O dirigente do principal grupo oposicionista sírio, Coligação Nacional, apelou na segunda-feira aos membros da Organização das Nações Unidas (ONU) para que evitem tornar o seu país num “novo Ruanda”. “O que está a acontecer na Síria é um extermínio”, disse Khaled Khoja, durante uma conferência de imprensa, em referência aos bombardeamentos com barris de explosivos realizados pelo regime de Bashar al-Assad.

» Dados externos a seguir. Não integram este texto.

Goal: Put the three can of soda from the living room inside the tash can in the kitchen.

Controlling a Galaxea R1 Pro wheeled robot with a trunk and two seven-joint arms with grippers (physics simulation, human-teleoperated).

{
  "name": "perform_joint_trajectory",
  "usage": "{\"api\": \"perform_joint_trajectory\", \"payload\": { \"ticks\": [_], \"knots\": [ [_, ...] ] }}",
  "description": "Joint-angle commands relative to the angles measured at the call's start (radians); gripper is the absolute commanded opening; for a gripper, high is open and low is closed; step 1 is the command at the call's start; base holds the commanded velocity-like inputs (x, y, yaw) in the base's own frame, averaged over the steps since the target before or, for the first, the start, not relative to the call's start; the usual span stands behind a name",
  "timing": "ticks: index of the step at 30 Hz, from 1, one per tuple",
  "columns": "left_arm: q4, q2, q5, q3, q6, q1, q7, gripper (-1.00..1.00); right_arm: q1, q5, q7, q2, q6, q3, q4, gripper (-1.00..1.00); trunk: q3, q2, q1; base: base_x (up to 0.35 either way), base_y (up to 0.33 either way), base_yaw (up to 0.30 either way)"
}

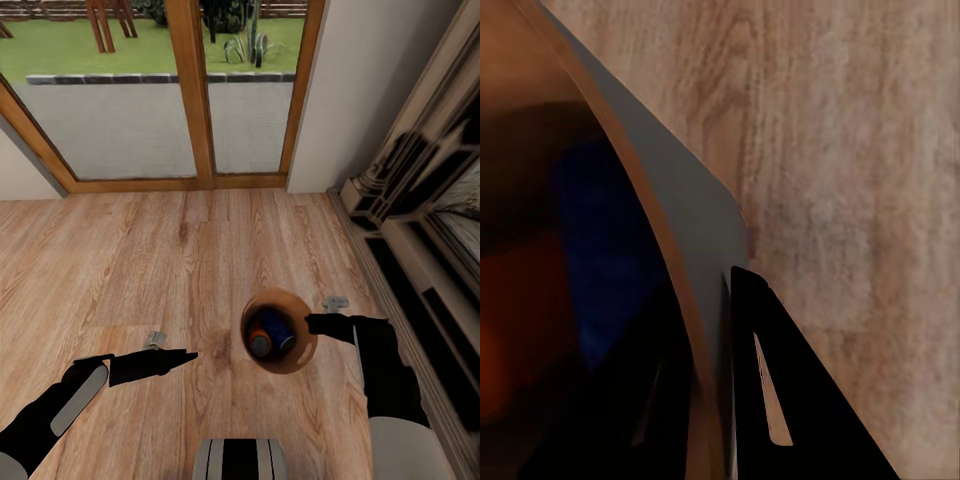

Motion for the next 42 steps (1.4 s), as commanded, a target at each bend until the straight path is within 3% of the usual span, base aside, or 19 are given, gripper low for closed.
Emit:
{"api": "perform_joint_trajectory", "payload": {
  "ticks": [1, 5, 9, 12, 26, 33, 42],
  "knots": [
    [0.0, 0.0, 0.0, 0.0, 0.0, 0.0, 0.0, 1.0, 0.0, -0.017, 0.001, 0.0, -0.005, 0.0, 0.013, -1.0, 0.0, 0.0, 0.0, 0.0, 0.0, 0.0],
    [0.0, 0.0, 0.0, 0.0, 0.0, 0.0, 0.0, 1.0, 0.0, -0.025, -0.063, 0.001, -0.062, 0.0, 0.066, -1.0, 0.0, 0.0, 0.0, 0.0, 0.0, 0.0],
    [0.0, 0.0, 0.0, 0.0, 0.0, 0.0, 0.0, 1.0, 0.0, -0.114, -0.098, -0.004, -0.074, 0.001, 0.081, -1.0, 0.0, 0.0, 0.0, 0.0, 0.0, 0.0],
    [0.0, 0.0, 0.0, 0.0, 0.0, 0.0, 0.0, 1.0, 0.0, -0.133, -0.103, -0.006, -0.077, 0.001, 0.082, -1.0, 0.0, 0.0, 0.0, 0.0, 0.0, 0.0],
    [-0.001, 0.001, 0.0, 0.0, 0.0, 0.0, 0.0, 1.0, -0.006, -0.142, -0.155, -0.006, -0.086, 0.001, 0.135, -1.0, 0.0, 0.0, 0.0, 0.0, 0.0, 0.0],
    [0.0, 0.001, 0.0, 0.001, 0.0, 0.0, 0.0, 1.0, -0.037, -0.14, -0.202, -0.006, -0.15, 0.001, 0.249, -1.0, 0.0, 0.0, 0.0, 0.0, 0.0, 0.0],
    [-0.002, 0.001, 0.0, 0.001, 0.0, 0.0, 0.0, 1.0, -0.042, -0.139, -0.221, -0.005, -0.171, 0.001, 0.271, -1.0, 0.0, 0.0, 0.0, 0.0, 0.0, 0.0]
  ]
}}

“Dois terços das mortes de civis são agora provocados pelos bombardeamentos aéreos de Al-Assad e 95% dos mortos pelos ataques aéreos de Al-Assad são civis”, detalhou.

“Isto não tem de ser assim. Há tempo para evitar outro Ruanda”, afirmou Khoja, falando por ocasião da assembleia geral da Organização das Nações Unidas, em Nova Iorque. Defendeu que o primeiro passo seria a imposição de uma zona de exclusão aérea para proteger civis dos ataques aéreos.

A oposição tem reclamado uma zona de exclusão aérea desde que começou o levantamento contra o regime de Damasco, mas o assunto nunca foi discutido seriamente pelo Conselho de Segurança da ONU, que tem sido dominado pelo desacordo sobre o que fazer na Síria.

A Turquia, que abriu as suas portas a dois milhões de refugiados sírios, tem apelado repetidamente para uma zona de interposição, apoiada por uma zona de exclusão aérea no norte da Síria. “Para dois milhões de sírios, isto representa esperança”, afirmou Khoja, que acrescentou: “A comunidade internacional deveria escutar”.

Grupos de direitos humanos e potências ocidentais têm denunciado os bombardeamentos com barris de explosivos por serem especialmente mortíferos e indiscriminados. O conflito na Síria já provocou mais de 240 mil mortes.